One of this week's projects at work is to get my dev group's test assets straightened out. A lot of our testing is done in VMs, but sometimes you just need to run on real hardware, so we have a rack in the on-site datacenter where we host our physical test systems.
Budgetary/procurement red tape can make it difficult to get new gear in a timely manner, so sometimes we need to get a little creative with repurposing older stuff (just like I do at home). Yesterday I was finally able to rack a "new to us" 4U server and populate all of the drive bays. The chassis was cobbled together out of spare/discarded parts scrounged from other departments, and IT found us a couple of cases of "new old stock" HDDs in a storeroom which provided most of the disks.
Here's a pic of the drive bays (box is pulled halfway out of the rack) right after all of the drives were installed:
The front half of the enclosure has 48 hot swap bays; the rear half (not visible) contains the motherboard, disk controllers, and PSUs. Yes, fully loaded, these things are HEAVY!

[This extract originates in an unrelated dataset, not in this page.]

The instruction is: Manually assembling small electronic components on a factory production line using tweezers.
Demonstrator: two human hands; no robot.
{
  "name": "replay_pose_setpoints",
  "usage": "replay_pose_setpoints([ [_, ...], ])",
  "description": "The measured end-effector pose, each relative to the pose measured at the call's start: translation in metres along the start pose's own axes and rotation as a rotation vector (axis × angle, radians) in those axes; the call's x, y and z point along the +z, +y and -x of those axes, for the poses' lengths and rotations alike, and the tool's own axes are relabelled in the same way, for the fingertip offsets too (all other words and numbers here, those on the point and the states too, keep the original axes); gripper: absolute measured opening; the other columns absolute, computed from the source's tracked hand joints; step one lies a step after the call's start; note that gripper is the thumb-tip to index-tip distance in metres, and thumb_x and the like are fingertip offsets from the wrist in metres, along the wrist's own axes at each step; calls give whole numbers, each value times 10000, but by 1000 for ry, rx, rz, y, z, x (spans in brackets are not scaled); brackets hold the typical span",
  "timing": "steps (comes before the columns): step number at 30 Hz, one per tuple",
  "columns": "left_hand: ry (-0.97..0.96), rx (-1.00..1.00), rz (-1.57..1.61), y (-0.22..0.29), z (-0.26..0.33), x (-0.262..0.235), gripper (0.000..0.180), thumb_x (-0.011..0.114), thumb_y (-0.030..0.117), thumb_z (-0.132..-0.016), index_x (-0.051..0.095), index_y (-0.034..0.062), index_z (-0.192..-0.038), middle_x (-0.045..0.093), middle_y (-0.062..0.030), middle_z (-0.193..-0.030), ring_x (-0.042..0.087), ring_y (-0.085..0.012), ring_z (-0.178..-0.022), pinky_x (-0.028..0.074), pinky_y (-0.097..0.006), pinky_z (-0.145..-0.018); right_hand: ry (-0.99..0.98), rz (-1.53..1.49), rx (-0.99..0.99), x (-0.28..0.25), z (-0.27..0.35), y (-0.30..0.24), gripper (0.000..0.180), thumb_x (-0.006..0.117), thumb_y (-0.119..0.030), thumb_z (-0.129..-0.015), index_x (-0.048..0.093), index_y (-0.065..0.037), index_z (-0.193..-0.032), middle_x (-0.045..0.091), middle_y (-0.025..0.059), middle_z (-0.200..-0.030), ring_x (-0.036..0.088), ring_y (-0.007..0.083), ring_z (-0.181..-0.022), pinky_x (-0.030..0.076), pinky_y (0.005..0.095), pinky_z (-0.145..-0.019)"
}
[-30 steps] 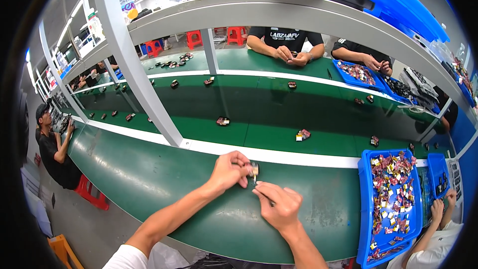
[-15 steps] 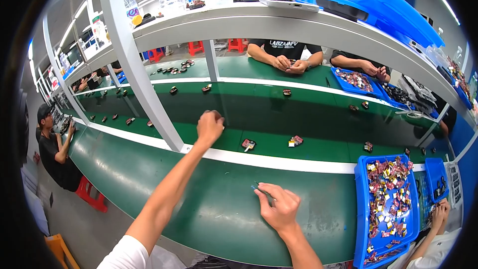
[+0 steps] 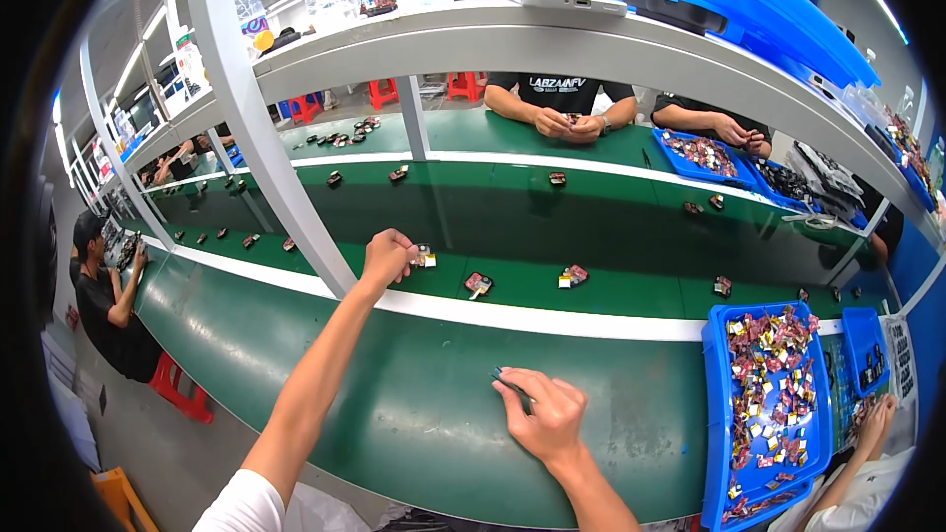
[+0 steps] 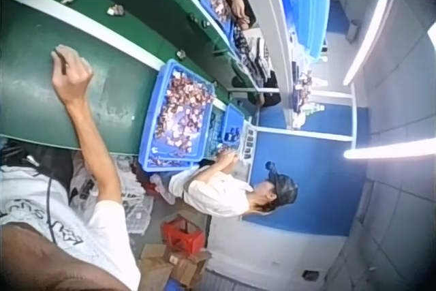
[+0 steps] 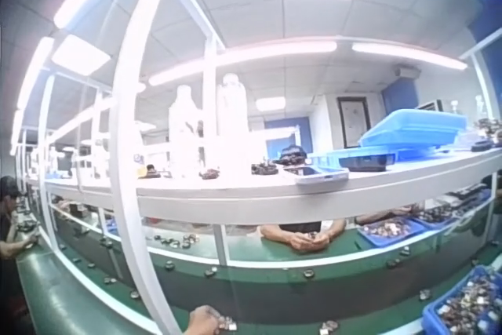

A few years ago when I first saw this style of chassis, my initial reaction was "WTF, how do those drives get enough airflow? The ones in the middle will cook themselves!" Turns out if you don't care about noise level, you just keep throwing fans at the problem... 6 of them, in this case (3 pushing air in from the front and 3 pulling at mid-chassis). As long as your datacenter cooling is adequate, the drives are fine...
After some issues getting our imaging server configured correctly (we don't add physical servers to our setup that often so there were a couple of false starts on my part), the box booted right up, imaged itself to the latest version of our test branch, and detected and formatted all 48 drives (fully automatic, other than I had to manually tell it a couple of the repurposed ones were OK to overwrite, since they weren't blank). 288TB of spinning rust ready for duty!